There is one comment we've occasionally heard as well: "I used to like math". This comment is striking to us. We have to ask ourselves - why do students stop liking math? What about the students who never liked math? What can we do to help students to learn math?
One benefit of new technology and new standards is the opportunity to revisit class structures and grading systems. Teachers now can revisit teaching techniques and use the best of what has worked in the past, along with new techniques which improve results.
Our classroom has been designed to increase student engagement and success in achieving math literacy. Read on for more details on these changes.
Although our standards of achievement are aligned with the Idaho Core standards and guided by our district's scope and sequence documents for each class, the curriculum is quite different at Cassia High School. Rather than completing chapters in a book, students complete adventures developed by our teaching team at Cassia High School. Each adventure takes students through the process of building understanding, with the goal being mastery of grouped concepts.
IThese learning adventures include a heavy focus on the use of technology. Students will become literate in traditional and computer-based math as they complete these adventures. Every effort is made to use technology that is available freely over the internet.
As students learn math they each find there are concepts they need to review. Some students will need to review on fractions, others on pre-algebra concepts. Our goal is to encourage students to take the time to learn about these concepts.
Students may not complete their course in the time allotted by the school district's calendar. We encourage parents and students to work together with their teachers to set achievable goals for course completion.
One tremendous benefit of student-paced learning is that it gives control over homework back to parents. Parents are the ones who are tasked with overseeing homework completion, not teachers. Parents know their children and their capacity for homework and can make better decisions about how much time a child should be expected to spend doing homework.
Parents should give thoughtful consideration to how much homework their student is able to complete per night, with the realization that course completion is a function of time spent learning and working.
Course assignments are given due dates not as a strict deadline, but as a pacing guide for students who wish to finish their course by the end of the district grading period.
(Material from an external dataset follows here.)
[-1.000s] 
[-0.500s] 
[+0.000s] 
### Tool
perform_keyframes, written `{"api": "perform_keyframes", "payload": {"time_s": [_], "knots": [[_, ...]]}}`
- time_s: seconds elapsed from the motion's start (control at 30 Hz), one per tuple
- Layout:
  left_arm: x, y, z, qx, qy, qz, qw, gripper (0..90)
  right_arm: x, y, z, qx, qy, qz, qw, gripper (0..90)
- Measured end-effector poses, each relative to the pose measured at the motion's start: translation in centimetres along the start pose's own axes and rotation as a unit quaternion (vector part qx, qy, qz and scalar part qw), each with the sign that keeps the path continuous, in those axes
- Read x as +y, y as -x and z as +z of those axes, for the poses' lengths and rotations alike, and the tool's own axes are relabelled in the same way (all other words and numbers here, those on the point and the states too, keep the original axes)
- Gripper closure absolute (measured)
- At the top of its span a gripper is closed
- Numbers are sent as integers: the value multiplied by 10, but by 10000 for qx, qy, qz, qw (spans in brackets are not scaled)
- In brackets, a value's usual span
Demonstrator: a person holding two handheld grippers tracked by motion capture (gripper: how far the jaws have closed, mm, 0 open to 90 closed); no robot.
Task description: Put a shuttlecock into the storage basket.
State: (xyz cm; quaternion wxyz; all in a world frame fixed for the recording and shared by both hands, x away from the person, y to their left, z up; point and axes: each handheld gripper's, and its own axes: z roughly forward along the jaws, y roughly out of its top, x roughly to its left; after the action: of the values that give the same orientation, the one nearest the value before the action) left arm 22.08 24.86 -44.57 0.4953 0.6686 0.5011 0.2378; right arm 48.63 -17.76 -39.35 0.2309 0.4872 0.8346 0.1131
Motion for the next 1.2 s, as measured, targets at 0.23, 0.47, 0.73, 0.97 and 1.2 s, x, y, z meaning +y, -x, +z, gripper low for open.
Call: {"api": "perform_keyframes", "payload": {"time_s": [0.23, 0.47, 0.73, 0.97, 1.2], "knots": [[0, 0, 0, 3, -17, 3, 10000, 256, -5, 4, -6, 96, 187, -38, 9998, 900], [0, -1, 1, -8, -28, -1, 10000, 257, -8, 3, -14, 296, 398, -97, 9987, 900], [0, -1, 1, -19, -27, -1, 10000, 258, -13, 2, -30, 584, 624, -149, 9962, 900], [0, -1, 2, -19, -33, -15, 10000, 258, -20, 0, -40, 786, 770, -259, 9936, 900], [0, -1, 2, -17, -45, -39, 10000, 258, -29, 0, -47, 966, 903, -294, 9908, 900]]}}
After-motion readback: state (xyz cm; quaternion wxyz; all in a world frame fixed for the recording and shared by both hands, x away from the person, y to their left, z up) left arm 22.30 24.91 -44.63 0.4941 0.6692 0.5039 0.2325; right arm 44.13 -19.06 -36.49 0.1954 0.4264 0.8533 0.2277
In a traditional classroom the teacher typically demonstrates the math for the student collectively. Students are to watch closely, and must not miss any class time or they will not learn what the teacher demonstrated. The teacher then assigns work for students to practice. Students complete this work, typically at home, and turn it in for grading. The next day the teacher begins demonstrating the next problem type, usually before the collected work can be graded.
In our classroom the teacher's demonstrations are all recorded. Students watch the demonstrations individually. In fact, many students watch the demonstrations as homework, and plan to complete assignments during class time. The teacher spends class time observing students closely - looking for signs that a student needs help understanding a concept or working through practice problems. The teacher's role during class-time has flipped, from demonstrator to coach. This change in instructional technique is called the "flipped classroom".
Students complete assignments as they come to understand the underlying concepts. Students submit these assignments electronically for grading, and the teacher reviews these assignments and gives feedback electronically as well. Students are not encouraged to move on to a new learning adventure until they have completed their last one.
“I no longer have a classroom; I have a collaborative problem solving studio. How great is that?”
"The Flipped Classroom offers a great use of technology - especially if it gets lecture out of the classrooms and into the hands and control of the learners."
What the flip does
particularly well is to bring about a distinctive shift in priorities—
from merely covering material to working toward mastery of it.